• _Exercise aim_
Your response should contain each line of the data that includes "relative".

▬▬▬▬▬▬

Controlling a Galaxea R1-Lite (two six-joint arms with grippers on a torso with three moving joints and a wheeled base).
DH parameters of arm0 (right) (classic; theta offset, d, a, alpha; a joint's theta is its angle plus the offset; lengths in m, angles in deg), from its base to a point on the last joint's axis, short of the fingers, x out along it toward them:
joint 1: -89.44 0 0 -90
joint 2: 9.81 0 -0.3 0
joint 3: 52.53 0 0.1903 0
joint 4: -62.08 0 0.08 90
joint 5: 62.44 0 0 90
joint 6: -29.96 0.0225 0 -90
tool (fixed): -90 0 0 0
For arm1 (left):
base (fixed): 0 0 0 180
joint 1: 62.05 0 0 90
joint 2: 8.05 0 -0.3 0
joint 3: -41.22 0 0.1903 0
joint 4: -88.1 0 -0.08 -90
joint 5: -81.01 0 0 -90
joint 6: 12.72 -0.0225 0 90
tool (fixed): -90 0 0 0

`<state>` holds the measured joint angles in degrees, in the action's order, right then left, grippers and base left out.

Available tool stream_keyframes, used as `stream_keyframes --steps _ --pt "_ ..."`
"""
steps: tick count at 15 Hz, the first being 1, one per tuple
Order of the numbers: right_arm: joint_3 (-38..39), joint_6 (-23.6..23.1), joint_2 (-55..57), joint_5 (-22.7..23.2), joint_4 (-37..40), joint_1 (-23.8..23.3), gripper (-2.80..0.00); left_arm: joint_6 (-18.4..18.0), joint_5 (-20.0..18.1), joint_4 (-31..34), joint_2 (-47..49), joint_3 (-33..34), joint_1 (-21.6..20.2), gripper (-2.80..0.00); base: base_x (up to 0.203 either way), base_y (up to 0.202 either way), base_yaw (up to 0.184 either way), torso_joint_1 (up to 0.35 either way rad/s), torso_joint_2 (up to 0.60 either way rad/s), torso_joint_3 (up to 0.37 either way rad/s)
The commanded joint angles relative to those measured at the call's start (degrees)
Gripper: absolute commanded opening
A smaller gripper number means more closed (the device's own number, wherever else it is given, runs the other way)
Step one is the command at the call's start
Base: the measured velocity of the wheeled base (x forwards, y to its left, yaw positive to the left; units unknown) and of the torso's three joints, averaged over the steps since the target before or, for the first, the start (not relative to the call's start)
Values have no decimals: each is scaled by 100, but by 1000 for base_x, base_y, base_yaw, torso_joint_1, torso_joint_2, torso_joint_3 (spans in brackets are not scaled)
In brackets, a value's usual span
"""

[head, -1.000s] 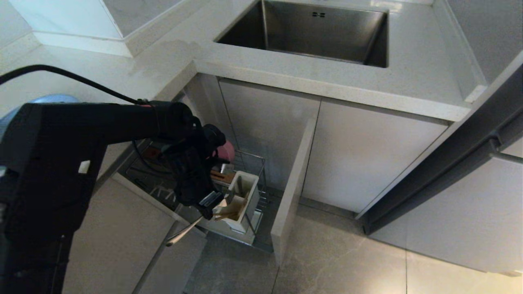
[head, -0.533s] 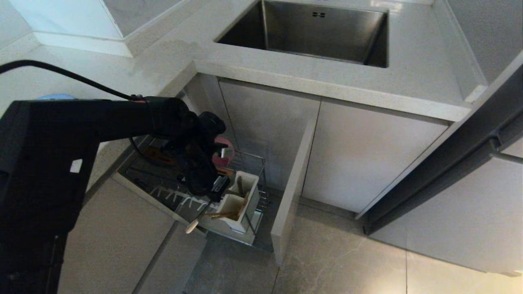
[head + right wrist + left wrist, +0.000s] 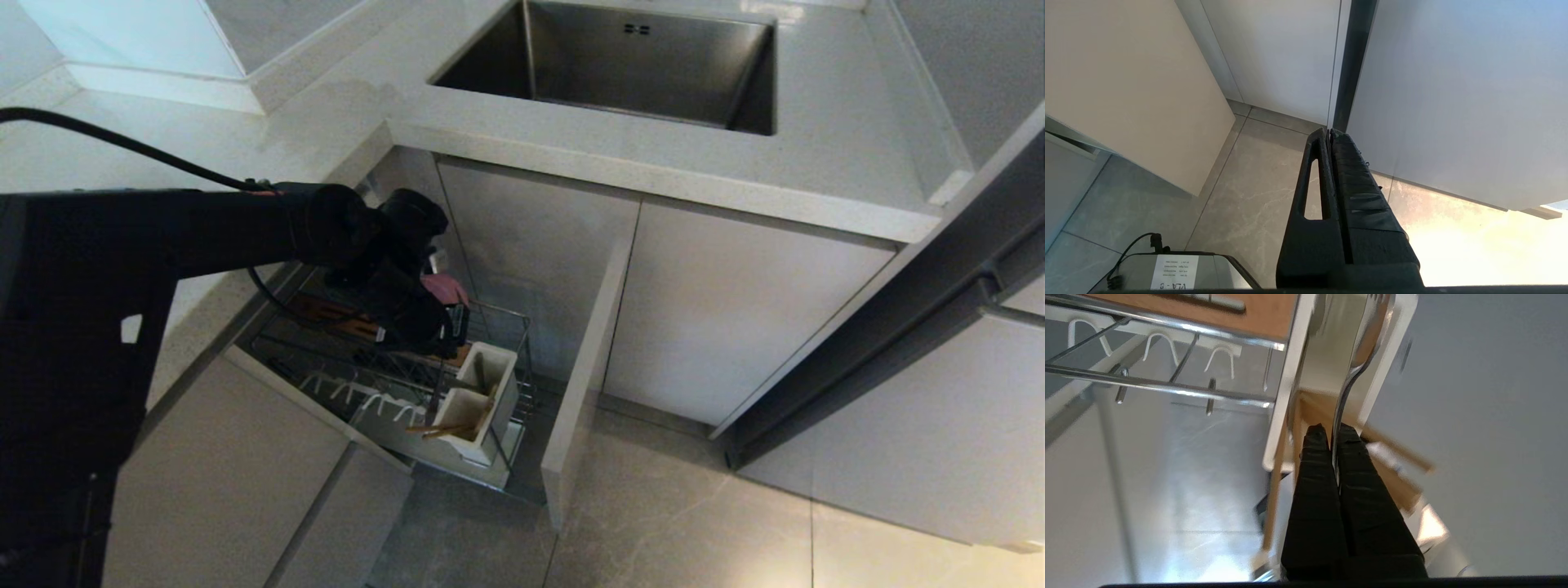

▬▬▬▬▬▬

• _Result of this task_
The commanded joint angles relative to those measured at the call's start (degrees)
Base: the measured velocity of the wheeled base (x forwards, y to its left, yaw positive to the left; units unknown) and of the torso's three joints, averaged over the steps since the target before or, for the first, the start (not relative to the call's start)

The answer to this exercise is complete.